季燃磨了磨牙,丢掉帕子:“卫云,找人把水抬出去。”
卫云依言而行。
季燃等了两盏茶的功夫,终于等到了妖舟亲手做得饭菜:一只红烧王八。
季燃问:“侮辱本王?”
妖舟回道:“哪有?我这是在祝福三皇子,活过百年,横跨千岁,直扑万岁。”笑了笑,“怎么样?这只王八符合三皇子的身份否?”
季燃说:“你吃了它。吃不完,别走。”
妖舟坐到椅子上,慢条斯理地吃着王八。这味道,还是相当不错的。
季燃的腹中传出阵阵饥肠辘辘的声音,且越发嘹亮。他瞬间发火,吼道:“不开眼的!这是要饿死本王吗?!”
守在门口的卫云和雷影都吓了一跳,立刻奉上早膳,供季燃享用。
季燃艰难的爬起身,挑青菜吃了两口,便不再用餐。相较于妖舟吃得有滋有味,他越发觉得口中青菜难以下咽。
幸而,这种闻着肉香而不能食的非人虐待,并没有残忍太久。
皇上派朱德海来宣旨,要送给季燃一座府邸,并将他接到府中去。
朱德海看见妖舟那副朴实无华的样子,直说:“县主为国为民,真是辛苦了。”
妖舟回道:“牺牲我一人,幸福千万家,阿嚏……”
朱德海问:“县主这是怎么了?可是受了风寒?”
妖舟看了两只眼睛浮肿成桃子的季燃一眼,这才回道:“没事儿,许是穿得不够厚实。”
朱德海又开始关心起季燃,问:“三皇子这是……?”
季燃轻轻摸了摸自己肿胀的眼皮,说了句:“没事儿,许是看了不干净的东西。”
朱德海:“……”
在朱德海的张罗下,季燃被抬上了马车,去往皇上赏赐给他的宅院。
巧得是,这宅院竟然就在叶府旁边,两家仅有一墙之隔。
妖舟顿觉一口气堵在胸口,脑仁嗡嗡作响,就连脊梁骨都泛着阵阵酸涩,仿佛老掉牙的齿轮,挪动一下都吱嘎作响,好似快散架了一般。

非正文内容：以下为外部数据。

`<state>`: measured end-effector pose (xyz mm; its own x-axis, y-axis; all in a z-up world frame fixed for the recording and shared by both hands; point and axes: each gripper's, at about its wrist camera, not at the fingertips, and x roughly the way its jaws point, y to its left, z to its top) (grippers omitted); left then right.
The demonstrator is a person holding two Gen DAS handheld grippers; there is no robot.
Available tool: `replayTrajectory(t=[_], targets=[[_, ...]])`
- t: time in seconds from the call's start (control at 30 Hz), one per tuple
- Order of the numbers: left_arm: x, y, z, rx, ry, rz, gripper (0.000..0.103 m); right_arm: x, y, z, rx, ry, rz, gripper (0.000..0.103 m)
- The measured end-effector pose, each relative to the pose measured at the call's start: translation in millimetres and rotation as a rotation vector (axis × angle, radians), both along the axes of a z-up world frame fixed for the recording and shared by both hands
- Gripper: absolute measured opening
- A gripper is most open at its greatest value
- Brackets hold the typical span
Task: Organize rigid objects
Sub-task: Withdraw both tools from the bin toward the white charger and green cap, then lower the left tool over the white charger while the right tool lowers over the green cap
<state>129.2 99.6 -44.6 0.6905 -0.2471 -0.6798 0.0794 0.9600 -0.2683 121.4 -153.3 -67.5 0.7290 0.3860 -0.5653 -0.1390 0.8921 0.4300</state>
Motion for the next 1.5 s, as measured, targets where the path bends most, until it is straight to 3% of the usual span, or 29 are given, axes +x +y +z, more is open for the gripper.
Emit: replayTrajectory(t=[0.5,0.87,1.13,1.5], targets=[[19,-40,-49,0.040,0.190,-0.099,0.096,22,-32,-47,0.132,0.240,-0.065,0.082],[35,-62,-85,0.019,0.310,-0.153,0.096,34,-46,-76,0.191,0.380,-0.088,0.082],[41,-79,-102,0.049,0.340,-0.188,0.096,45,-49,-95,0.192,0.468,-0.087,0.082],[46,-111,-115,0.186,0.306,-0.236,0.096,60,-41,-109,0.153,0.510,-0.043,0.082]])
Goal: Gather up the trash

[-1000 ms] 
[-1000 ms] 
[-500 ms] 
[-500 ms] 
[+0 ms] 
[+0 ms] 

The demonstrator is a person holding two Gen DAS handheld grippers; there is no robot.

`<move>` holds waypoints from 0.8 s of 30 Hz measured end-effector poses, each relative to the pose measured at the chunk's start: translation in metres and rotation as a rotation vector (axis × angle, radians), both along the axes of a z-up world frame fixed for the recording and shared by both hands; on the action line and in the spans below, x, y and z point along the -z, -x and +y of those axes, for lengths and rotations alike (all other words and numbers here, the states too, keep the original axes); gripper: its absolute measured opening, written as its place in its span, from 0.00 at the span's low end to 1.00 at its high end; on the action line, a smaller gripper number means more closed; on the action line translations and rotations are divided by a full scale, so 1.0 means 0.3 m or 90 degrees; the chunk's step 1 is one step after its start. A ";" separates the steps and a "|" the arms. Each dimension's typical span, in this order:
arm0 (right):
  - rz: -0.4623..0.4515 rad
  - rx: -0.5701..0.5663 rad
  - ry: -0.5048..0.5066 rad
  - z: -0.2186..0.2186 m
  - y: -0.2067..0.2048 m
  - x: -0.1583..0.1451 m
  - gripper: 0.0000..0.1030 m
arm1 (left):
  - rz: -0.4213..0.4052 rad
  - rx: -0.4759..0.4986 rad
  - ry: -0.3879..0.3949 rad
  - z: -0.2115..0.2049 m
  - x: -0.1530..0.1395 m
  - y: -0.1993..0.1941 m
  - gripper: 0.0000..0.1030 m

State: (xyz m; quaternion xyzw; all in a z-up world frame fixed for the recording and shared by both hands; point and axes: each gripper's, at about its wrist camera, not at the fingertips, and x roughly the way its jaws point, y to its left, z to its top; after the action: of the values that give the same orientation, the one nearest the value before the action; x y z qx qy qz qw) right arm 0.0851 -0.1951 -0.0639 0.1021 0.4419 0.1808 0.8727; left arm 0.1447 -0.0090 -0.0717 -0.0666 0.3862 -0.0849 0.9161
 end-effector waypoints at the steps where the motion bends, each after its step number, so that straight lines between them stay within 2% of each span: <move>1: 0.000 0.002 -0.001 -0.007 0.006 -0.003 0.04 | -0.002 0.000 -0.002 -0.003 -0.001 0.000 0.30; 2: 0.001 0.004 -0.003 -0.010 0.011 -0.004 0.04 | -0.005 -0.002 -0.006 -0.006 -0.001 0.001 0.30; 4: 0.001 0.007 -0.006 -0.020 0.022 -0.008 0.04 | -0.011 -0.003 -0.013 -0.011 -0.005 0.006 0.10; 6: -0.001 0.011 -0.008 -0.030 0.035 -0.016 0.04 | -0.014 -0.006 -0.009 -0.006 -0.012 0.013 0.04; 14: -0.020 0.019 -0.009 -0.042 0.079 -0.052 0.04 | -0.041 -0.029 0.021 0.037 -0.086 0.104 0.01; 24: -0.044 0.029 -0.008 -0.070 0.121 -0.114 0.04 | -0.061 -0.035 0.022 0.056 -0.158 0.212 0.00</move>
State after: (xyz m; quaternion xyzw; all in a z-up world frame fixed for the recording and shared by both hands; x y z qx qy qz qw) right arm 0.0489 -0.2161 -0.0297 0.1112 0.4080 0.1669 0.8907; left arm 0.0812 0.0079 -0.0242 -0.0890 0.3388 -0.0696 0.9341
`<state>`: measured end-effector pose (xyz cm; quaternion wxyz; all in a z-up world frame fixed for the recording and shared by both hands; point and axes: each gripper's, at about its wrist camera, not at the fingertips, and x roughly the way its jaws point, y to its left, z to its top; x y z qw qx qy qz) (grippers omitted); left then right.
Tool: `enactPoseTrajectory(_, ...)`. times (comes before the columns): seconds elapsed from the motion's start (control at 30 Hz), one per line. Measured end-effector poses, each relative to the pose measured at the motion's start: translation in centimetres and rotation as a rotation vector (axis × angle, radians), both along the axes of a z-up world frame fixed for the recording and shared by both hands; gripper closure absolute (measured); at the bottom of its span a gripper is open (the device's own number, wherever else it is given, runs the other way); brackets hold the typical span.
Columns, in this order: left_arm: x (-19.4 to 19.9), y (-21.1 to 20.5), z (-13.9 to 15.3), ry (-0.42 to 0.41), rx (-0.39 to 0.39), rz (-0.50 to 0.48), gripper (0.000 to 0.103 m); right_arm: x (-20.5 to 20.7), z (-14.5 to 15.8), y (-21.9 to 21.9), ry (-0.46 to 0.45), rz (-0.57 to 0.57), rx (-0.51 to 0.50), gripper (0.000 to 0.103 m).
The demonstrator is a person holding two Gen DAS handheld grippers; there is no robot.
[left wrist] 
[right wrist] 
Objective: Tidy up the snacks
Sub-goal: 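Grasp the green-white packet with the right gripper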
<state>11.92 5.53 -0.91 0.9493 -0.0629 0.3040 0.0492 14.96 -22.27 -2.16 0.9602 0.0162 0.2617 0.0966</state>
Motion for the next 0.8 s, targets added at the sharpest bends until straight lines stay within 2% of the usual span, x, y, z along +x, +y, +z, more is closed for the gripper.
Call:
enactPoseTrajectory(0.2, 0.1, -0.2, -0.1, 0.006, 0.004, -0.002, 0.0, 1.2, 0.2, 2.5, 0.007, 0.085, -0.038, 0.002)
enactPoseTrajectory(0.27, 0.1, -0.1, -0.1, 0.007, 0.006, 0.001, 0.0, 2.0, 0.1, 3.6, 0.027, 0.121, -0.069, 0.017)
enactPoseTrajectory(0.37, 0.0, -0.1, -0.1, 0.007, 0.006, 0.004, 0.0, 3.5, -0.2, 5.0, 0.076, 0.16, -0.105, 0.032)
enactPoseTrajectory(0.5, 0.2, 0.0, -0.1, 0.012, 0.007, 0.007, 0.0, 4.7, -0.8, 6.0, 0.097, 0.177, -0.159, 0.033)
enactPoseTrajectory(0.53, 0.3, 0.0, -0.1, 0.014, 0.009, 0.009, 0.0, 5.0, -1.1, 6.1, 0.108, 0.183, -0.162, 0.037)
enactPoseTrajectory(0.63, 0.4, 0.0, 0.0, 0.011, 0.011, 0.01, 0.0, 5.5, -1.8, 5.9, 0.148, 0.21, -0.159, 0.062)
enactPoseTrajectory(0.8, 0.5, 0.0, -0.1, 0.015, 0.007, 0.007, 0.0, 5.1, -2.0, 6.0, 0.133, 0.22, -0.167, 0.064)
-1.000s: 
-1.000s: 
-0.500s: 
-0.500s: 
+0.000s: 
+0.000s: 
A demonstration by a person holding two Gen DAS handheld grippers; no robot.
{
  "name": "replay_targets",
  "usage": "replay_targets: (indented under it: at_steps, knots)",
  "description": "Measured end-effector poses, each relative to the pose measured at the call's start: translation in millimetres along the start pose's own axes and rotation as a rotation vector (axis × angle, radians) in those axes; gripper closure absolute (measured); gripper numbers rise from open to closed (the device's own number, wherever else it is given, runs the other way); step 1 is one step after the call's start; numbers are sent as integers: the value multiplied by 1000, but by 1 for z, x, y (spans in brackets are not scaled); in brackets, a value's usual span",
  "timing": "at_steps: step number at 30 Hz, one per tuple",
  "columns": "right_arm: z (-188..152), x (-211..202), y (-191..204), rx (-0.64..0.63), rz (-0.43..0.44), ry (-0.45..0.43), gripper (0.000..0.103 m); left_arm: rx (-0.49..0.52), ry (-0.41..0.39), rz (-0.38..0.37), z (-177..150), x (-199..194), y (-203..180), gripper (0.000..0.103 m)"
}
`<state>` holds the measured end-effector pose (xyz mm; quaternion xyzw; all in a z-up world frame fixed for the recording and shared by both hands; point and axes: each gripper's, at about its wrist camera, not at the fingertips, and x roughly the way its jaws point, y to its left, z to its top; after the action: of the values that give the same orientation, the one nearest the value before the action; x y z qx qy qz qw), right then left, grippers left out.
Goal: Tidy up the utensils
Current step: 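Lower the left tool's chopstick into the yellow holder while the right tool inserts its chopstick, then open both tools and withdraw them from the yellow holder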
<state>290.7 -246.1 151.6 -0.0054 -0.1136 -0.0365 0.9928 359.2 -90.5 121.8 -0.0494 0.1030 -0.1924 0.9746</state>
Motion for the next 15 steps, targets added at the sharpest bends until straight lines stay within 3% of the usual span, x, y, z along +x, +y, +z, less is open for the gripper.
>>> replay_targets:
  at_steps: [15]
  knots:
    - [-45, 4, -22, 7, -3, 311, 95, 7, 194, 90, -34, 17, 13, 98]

季燃被抬下马车后,微微转头,看向叶府两个字,忍不住嘎嘎一笑,瞬间发出了非人类的声音。他转眼扫到妖舟,说:“缘分如此巧妙。你在夜奔本王,都不用赶车骑马了,直接翻墙而过,就能跳进本王怀里。真是妙啊。”
妖舟垂眸看着季燃,半晌,说了一句:“我跳墙时脚可重了些。三皇子不怕被踩碎了骨头,尽管招呼我跳墙。”